Pero no muchos transeúntes caen. Los jubilados no tienen dinero y a veces vista para leer nuestra letra esa sí antigua, demasiado pequeña. Los turistas disminuyen y además no muchos hablan castellano. Y algunos otros paseantes, que sí podrían pagar y leer, están demasiado ocupados en escapar del Café Gijón, aquí cerca, donde los escritores bohemios que allí tomaron café durante más de un siglo han sido expulsados por unos especuladores que se agazapan a la espera de algún incauto que esté dispuesto a pagar el café como si en el fondo de la taza esperase a veces una perla negra. Viven de esos ocasionales asaltos, como algunos taxistas del aeropuerto.

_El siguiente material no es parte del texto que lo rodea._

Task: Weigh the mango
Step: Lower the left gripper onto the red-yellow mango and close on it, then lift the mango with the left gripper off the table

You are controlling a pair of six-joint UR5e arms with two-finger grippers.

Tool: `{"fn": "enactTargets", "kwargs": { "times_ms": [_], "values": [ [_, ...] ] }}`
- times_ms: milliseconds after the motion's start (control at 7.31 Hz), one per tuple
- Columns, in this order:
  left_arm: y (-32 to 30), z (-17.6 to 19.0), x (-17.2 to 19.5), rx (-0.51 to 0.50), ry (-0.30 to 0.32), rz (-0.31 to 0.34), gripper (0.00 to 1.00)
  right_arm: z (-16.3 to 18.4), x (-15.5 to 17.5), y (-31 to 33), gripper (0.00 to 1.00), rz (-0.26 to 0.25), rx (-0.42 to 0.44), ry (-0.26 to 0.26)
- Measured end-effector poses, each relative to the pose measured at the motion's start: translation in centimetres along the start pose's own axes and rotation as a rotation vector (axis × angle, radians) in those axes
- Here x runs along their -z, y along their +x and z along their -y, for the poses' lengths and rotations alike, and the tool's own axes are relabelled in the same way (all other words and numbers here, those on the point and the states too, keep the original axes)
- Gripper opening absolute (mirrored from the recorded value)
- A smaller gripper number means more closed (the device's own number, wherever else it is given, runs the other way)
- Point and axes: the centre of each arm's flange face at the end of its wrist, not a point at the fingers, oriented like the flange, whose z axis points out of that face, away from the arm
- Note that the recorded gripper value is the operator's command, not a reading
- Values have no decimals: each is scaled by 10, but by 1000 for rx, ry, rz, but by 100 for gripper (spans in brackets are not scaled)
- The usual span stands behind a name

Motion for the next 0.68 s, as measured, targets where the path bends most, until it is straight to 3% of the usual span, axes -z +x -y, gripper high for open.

En cuanto a los jóvenes que aciertan a pasar por allí e incluso a curiosear, pobres, son víctimas de planes educativos infiltrados por el enemigo y, aunque en teoría saben leer, no lo hacen. Por qué lo habrían de hacer si no saben quiénes somos, quién nos escribió, qué es lo que podemos hacer para reparar la libertad de los lectores, magullada por tanta literalidad, o ayudarles a pensar. Ellos serían el público natural de estas librerías, pero a otro precio, claro. Y además van demasiado embebidos en sus teléfonos y mensajes, y no es fácil que puedan ver otra cosa.